**What to produce**
Each line below should be retyped exactly, with no pictures.

**Supplied information**

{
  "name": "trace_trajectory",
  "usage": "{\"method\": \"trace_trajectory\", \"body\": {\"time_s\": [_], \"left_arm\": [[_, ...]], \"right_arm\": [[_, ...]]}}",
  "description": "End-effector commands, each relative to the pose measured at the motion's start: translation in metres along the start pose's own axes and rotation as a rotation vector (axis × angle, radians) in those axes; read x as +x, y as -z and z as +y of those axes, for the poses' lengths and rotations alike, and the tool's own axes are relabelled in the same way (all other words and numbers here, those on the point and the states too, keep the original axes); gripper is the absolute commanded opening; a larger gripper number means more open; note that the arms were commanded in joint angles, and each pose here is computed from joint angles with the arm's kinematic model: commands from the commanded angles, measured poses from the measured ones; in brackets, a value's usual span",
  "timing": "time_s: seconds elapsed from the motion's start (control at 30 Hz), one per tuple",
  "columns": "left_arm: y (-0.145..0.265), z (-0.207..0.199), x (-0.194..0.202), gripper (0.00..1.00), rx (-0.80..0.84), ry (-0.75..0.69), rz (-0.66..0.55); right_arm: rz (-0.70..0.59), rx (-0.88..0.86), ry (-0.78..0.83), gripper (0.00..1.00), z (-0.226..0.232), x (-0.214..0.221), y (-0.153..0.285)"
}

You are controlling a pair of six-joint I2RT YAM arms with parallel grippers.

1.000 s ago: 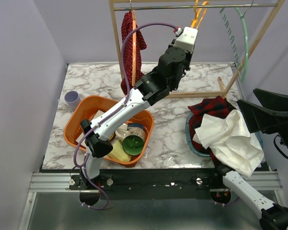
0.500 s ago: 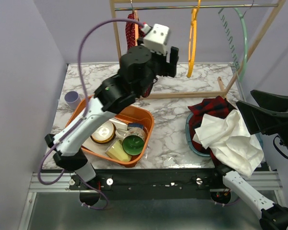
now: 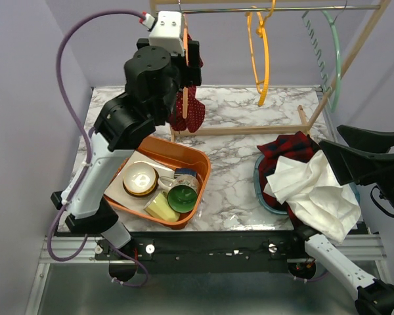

**Task answer**
{
  "name": "trace_trajectory",
  "usage": "{\"method\": \"trace_trajectory\", \"body\": {\"time_s\": [_], \"left_arm\": [[_, ...]], \"right_arm\": [[_, ...]]}}",
  "description": "End-effector commands, each relative to the pose measured at the motion's start: translation in metres along the start pose's own axes and rotation as a rotation vector (axis × angle, radians) in those axes; read x as +x, y as -z and z as +y of those axes, for the poses' lengths and rotations alike, and the tool's own axes are relabelled in the same way (all other words and numbers here, those on the point and the states too, keep the original axes); gripper is the absolute commanded opening; a larger gripper number means more open; note that the arms were commanded in joint angles, and each pose here is computed from joint angles with the arm's kinematic model: commands from the commanded angles, measured poses from the measured ones; in brackets, a value's usual span",
  "timing": "time_s: seconds elapsed from the motion's start (control at 30 Hz), one per tuple",
  "columns": "left_arm: y (-0.145..0.265), z (-0.207..0.199), x (-0.194..0.202), gripper (0.00..1.00), rx (-0.80..0.84), ry (-0.75..0.69), rz (-0.66..0.55); right_arm: rz (-0.70..0.59), rx (-0.88..0.86), ry (-0.78..0.83), gripper (0.00..1.00), z (-0.226..0.232), x (-0.214..0.221), y (-0.153..0.285)"
}

You are controlling a pair of six-joint I2RT YAM arms with parallel grippers.

1.000 s ago: 
0.500 s ago: 
now: 

There is nothing more to the answer.